Business German MEP says Finance Minister Babiš faces conflict of interest
Czech Finance Minister Andrej Babiš faces a serious conflict of interest which could put strain on the Czech Republic’s cooperation with the EU, according to German MEP Ingeborg Grässle. The Christian Democrat European deputy, who is in Prague to review the Czech Republic’s use of EU funds, has also called on Czech lawmakers to investigate rampant abuse of EU money.
Ingeborg Grässle, a member of the European Parliament’s Committee on Budgetary Control, told a news conference in Prague on Thursday that she and her colleagues were seriously concerned by the conflict of interest within the Czech government.
Ms Grässle, who came to the Czech Republic to check the country’s auditing of EU funds, said companies owned by Andrej Babiš had received 2.6 million euros in EU grants. But in his role as finance minister, he oversees the distribution of these funds in the Czech Republic. The European deputy said this was an obvious conflict of interest which casts doubts on the country’s auditing systems.
The German Christian Democrat also noted this could put strain on the Czech Republic’s cooperation with the European Union, and suggested Mr Babiš sell or transfer his business empire which includes food, agricultural, chemical, and media firms.
In a reaction, Mr Babiš said he was responsible to his voters rather than MEP Grässle, who he added, did not have accurate information.

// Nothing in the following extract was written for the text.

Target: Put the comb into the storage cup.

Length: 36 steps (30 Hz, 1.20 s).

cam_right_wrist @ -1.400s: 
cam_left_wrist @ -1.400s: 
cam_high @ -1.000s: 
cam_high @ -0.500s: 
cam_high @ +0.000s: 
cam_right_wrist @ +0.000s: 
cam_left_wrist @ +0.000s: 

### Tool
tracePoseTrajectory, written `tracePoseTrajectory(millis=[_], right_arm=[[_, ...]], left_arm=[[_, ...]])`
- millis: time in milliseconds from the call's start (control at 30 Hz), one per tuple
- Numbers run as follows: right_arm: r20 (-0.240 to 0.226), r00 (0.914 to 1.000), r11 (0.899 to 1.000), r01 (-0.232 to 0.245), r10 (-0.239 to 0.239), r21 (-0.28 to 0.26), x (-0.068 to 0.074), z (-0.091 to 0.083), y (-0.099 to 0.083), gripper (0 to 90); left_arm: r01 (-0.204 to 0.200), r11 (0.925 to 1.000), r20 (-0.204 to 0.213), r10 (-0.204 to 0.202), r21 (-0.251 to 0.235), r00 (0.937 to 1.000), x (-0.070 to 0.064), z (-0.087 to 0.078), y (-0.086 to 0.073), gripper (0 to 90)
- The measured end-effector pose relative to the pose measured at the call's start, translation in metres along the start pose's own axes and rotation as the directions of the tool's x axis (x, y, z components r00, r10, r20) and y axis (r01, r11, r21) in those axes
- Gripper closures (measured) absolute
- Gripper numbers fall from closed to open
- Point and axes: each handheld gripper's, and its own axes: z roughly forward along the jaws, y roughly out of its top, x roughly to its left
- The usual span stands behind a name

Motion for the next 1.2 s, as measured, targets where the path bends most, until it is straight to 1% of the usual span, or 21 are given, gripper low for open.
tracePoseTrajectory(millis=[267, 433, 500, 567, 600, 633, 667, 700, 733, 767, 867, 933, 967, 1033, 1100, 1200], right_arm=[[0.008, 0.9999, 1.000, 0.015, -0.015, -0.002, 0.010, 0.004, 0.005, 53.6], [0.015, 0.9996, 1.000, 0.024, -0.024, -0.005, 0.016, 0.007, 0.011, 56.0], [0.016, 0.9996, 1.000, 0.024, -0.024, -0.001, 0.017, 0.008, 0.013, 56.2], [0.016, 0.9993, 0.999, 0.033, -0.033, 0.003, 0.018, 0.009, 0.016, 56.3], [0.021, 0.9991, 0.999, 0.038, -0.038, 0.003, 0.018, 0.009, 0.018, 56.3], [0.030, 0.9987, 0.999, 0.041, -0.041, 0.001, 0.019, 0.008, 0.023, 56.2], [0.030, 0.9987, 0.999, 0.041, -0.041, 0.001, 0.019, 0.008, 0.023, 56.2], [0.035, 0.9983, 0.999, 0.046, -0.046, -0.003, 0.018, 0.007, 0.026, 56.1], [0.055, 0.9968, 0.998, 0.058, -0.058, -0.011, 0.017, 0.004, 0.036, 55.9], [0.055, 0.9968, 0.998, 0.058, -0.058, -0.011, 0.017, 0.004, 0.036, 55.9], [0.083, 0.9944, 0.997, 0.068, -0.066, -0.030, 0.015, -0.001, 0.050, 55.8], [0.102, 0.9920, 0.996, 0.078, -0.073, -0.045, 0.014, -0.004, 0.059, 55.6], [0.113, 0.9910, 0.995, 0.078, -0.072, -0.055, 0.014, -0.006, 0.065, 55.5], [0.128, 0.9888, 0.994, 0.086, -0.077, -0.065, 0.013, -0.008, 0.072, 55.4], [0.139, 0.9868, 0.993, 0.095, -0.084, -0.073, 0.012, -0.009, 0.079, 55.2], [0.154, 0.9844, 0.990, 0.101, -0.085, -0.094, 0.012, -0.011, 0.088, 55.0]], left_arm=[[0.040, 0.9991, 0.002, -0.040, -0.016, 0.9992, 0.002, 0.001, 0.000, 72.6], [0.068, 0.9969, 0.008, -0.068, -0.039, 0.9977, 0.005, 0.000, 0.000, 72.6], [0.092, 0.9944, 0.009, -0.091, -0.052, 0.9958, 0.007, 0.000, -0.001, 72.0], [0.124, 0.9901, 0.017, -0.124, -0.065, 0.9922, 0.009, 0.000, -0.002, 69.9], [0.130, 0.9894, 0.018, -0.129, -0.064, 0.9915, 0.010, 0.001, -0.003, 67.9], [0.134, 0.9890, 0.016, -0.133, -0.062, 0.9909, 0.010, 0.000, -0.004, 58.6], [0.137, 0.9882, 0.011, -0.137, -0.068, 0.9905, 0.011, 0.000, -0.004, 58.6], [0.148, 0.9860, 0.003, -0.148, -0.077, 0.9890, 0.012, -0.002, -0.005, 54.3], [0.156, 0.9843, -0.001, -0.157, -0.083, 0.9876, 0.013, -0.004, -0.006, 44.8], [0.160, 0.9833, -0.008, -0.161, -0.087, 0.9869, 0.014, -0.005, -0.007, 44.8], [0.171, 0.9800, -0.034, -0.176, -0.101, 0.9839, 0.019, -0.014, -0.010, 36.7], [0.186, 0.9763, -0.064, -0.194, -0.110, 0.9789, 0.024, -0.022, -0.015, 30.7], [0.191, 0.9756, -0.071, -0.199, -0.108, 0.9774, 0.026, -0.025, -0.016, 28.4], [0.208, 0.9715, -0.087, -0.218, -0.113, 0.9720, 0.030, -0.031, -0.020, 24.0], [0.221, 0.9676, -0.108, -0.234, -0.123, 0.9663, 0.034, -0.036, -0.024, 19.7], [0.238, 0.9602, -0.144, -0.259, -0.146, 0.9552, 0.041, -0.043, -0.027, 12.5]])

The finance minister insisted his activities were not in breach of Czech legislation addressing conflict of interest, and added he had no plans to give up any of his companies.
The head of the European Parliament’s Committee on Budgetary Control, German Social Democrat Jens Geier, later said Ms Grässle was expressing her personal opinion rather than an official position of the committee.
MEP Grässle also questioned the Czech system of drawing EU funds which, she said, allowed for massive fraud and abuse. She noted that auditors had consistently failed to supervise EU-funded projects and that Czech authorities had never attempted to investigate who benefited from the flawed auditing system. Ingeborg Grässle called on Czech lawmakers to set up a parliamentary committee to investigate who benefited from fraud and corruption in the distribution of EU funds. “I have been on this committee for 10 years, and have done many reviews. But this is the first time I’ve felt the system allowed such massive fraud,” MEP Grässle said.